Even when the bishop has faculties for each impediment taken separately, he cannot, unless he possesses the faculty known as de cumulo use his various faculties simultaneously in a case where, all the impediments being public, one of them exceeds his ordinary faculties. It is not necessary for a bishop to delegate his faculties to his vicars-general, since 1897 they were always granted to the bishop as ordinary, therefore to the vicar-general as well. With regard to other priests a decree of the holy Office (14 December 1898) declared that, for the future, temporary faculties may be always subdelegated unless the indult expressly states the contrary. These faculties are valid from the date when they were granted in the Roman Curia. In actual practice they do not expire, as a rule, at the death of the pope, nor of the bishop to whom they were given, but pass on to those who take his place (the vicar capitular, the administrator or succeeding bishop). Faculties granted for a fixed period of time, or a limited number of cases, cease when the period or number has been reached, but while awaiting their renewal the bishop, unless culpably negligent, may continue to use them provisionally. A bishop can use his habitual faculties only in favour of his own subjects. The matrimonial discipline of the decree Ne temere (2 August 1907) considers as such all persons having a true canonical domicile, or continuously resident for one month within his territory, and persons who have no domicile anywhere and can claim no continuous stay of one month. When a matrimonial impediment is common to both parties, the bishop, in dispensing his own subject, dispenses also the other.

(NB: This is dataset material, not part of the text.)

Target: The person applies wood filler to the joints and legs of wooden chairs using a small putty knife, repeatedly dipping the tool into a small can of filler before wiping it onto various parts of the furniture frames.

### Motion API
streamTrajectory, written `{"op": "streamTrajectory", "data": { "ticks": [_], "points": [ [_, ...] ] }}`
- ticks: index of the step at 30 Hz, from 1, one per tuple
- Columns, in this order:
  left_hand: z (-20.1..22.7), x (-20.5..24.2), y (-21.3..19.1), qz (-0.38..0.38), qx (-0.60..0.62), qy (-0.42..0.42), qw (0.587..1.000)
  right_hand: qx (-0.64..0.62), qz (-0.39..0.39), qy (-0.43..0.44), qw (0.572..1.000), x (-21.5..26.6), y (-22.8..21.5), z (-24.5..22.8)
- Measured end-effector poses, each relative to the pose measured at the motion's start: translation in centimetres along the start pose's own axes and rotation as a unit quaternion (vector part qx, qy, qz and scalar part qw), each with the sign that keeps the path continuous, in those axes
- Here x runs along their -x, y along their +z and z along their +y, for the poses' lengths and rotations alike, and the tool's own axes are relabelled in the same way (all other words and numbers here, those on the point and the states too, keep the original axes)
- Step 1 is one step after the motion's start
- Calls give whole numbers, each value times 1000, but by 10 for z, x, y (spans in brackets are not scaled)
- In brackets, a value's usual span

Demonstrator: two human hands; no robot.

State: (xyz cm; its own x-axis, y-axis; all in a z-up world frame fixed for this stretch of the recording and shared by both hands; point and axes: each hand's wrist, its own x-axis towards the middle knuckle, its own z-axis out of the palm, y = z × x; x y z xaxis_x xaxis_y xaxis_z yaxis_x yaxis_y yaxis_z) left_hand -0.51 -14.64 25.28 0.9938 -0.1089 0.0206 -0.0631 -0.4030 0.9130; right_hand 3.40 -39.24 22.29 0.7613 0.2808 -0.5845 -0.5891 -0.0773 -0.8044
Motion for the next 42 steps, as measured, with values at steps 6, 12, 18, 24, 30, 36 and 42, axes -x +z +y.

==== Vicars capitular and vicars-general ====
A vicar capitular, or in his place a lawful administrator, enjoys all the dispensing powers possessed by the bishop in virtue of his ordinary jurisdiction or of delegation of the law. According to the actual discipline he enjoys even the habitual powers which had been granted the deceased bishop for a fixed period of time or for a limited number of cases, even if the indult should have been made out in the name of the Bishop. Considering the actual praxis of the Holy See, the same is true of particular indults (see below). The vicar-general has, by virtue of his appointment, all the ordinary powers of the bishop over prohibent impediments, but requires a special mandate to give him common-law faculties for diriment impediments. As for habitual temporary faculties, since they are now addressed to the ordinary, they belong also to the vicar-general while he holds that office. He can also use particular indults when they are addressed to the ordinary, and when they are not so addressed the bishop can always subdelegate to him, unless the contrary is expressly stated in the indult.

==== Parish priests and other ecclesiastics ====
A parish priest, by common law, can dispense only from an interdict laid on a marriage by him or by his predecessor. Some canonists of note accord him authority to dispense from secret impediments in what are called embarrassing cases, i. e. when there is no time for recourse to the bishop, but with the obligation of subsequent recourse ad cautelam, i. e. for greater security; a similar authority is attributed by them to confessors.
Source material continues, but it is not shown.